### Exercise
How many lines of the records hold the string "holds"? Reply with the number alone.

### Data for this exercise

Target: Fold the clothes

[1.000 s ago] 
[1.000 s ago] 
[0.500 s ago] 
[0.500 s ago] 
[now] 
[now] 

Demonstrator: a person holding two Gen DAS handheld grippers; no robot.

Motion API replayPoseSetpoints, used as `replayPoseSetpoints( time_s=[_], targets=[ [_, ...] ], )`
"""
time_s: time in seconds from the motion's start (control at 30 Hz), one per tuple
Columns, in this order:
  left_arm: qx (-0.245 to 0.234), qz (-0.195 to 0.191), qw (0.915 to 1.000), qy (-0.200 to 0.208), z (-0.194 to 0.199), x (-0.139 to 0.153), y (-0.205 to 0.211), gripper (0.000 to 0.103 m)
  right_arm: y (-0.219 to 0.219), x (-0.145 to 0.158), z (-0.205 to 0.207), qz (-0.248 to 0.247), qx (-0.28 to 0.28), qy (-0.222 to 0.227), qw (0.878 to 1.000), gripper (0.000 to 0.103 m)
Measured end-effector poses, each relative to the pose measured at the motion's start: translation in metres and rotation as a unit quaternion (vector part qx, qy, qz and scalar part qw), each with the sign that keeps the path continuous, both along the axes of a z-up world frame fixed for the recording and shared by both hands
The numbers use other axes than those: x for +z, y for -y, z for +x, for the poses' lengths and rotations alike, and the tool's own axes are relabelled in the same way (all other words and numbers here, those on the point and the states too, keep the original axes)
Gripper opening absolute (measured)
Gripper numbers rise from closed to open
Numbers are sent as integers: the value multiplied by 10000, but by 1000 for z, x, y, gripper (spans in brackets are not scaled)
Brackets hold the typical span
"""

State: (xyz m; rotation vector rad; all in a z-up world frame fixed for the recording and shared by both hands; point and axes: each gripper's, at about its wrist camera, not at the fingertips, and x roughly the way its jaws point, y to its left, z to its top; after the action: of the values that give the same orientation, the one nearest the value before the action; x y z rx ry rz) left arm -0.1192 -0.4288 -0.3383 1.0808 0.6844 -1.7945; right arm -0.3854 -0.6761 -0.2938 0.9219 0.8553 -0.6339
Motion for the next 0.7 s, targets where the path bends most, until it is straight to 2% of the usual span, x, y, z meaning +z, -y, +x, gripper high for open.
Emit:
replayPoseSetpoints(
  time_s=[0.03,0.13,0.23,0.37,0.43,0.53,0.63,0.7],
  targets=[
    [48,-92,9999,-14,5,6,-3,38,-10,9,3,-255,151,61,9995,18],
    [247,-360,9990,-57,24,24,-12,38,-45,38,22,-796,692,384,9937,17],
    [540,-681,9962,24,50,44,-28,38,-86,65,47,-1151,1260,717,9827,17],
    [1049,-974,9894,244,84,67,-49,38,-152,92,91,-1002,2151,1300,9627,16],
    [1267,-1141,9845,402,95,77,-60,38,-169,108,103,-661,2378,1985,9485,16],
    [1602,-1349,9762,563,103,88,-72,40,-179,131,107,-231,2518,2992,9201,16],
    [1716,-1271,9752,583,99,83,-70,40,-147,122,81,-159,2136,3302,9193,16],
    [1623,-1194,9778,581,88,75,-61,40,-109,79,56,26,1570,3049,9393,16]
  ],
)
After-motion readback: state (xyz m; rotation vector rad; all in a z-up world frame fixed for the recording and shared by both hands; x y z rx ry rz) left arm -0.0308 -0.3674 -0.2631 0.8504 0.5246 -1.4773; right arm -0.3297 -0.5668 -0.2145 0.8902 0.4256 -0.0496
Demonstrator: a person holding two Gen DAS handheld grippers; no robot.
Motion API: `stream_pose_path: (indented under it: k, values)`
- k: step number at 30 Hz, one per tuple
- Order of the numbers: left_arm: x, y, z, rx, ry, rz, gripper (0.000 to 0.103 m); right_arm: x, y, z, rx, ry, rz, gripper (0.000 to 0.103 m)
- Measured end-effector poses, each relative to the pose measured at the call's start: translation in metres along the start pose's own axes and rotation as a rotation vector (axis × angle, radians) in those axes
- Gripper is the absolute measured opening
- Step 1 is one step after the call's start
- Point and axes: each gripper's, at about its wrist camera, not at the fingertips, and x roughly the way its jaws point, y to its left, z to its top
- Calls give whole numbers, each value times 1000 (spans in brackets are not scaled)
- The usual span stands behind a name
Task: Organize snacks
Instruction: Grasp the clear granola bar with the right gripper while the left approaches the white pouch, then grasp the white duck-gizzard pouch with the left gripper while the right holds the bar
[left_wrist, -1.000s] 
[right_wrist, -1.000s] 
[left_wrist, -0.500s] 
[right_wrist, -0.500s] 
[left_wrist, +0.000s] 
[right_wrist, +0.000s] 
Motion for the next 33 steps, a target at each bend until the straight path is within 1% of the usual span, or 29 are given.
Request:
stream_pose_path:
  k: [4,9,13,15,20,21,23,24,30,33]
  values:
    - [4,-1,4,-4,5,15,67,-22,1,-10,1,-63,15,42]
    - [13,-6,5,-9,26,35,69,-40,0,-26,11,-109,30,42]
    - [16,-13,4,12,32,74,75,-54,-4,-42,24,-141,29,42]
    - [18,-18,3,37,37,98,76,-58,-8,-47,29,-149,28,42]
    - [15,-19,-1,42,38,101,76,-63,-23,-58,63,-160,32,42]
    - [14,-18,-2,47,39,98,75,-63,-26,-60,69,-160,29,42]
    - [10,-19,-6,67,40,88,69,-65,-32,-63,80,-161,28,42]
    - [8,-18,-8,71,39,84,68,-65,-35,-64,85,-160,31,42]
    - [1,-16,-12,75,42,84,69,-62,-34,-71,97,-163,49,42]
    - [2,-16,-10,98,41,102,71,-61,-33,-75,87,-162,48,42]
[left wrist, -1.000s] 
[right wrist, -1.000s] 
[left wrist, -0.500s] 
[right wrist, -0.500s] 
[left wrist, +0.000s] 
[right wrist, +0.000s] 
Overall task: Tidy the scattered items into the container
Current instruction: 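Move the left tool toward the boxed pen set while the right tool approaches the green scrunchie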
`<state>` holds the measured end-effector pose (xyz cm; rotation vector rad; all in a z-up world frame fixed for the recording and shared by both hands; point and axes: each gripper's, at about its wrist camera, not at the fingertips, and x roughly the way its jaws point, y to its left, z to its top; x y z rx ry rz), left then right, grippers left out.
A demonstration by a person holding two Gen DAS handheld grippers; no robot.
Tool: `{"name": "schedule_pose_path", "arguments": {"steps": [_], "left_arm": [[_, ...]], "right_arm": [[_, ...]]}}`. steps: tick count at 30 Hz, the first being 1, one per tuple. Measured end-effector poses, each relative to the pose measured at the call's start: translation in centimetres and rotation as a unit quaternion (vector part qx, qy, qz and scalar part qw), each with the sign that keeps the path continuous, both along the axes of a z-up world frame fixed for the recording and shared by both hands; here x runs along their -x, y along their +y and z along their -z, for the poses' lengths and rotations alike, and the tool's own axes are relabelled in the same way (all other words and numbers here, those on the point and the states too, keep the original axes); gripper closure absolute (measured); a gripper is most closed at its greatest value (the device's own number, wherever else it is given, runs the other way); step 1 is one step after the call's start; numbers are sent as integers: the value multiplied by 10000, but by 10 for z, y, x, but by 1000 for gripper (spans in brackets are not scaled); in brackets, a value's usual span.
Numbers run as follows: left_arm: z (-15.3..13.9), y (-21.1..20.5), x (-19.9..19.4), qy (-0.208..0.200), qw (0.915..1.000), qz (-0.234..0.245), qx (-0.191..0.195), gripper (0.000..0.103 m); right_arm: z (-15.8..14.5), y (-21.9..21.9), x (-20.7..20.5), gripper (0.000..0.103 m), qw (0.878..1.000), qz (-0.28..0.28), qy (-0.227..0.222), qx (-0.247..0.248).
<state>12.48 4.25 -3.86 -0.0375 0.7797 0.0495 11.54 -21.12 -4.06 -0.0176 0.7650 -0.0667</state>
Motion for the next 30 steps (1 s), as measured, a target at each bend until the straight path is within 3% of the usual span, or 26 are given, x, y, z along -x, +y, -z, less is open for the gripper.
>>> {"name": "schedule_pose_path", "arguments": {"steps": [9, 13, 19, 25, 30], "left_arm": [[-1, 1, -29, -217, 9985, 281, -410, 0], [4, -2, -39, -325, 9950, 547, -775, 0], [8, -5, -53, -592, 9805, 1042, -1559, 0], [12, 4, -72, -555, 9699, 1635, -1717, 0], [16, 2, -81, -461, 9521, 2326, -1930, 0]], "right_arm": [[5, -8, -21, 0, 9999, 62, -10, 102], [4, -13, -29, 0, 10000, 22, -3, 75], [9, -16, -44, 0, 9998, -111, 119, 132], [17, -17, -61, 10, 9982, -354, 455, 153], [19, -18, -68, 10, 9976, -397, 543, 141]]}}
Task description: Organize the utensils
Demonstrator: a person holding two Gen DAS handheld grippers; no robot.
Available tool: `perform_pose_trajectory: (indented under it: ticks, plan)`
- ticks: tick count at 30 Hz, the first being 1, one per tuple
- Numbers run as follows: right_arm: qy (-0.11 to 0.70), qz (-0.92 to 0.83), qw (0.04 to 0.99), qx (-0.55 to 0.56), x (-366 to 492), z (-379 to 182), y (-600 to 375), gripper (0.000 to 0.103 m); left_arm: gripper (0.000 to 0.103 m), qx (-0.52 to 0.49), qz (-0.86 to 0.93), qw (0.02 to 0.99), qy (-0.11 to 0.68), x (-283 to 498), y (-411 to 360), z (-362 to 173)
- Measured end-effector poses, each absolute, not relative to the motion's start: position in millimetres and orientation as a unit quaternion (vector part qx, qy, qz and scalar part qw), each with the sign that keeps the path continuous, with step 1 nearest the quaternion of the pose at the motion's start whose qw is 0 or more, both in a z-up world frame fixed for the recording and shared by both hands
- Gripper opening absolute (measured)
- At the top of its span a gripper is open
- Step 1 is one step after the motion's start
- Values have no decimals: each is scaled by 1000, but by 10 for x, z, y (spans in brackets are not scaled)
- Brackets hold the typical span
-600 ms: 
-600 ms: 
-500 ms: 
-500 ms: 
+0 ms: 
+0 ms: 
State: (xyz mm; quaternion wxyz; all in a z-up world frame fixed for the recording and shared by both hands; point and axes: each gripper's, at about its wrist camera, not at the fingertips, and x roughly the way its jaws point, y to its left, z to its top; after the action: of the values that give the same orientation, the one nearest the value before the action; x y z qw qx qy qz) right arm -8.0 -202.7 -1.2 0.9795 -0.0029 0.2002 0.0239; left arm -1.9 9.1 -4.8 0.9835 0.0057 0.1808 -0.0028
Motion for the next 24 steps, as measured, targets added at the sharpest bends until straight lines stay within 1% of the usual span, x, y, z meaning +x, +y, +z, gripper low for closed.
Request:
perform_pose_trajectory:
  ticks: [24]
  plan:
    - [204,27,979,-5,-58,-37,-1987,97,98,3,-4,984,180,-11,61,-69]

### Reply to the task
2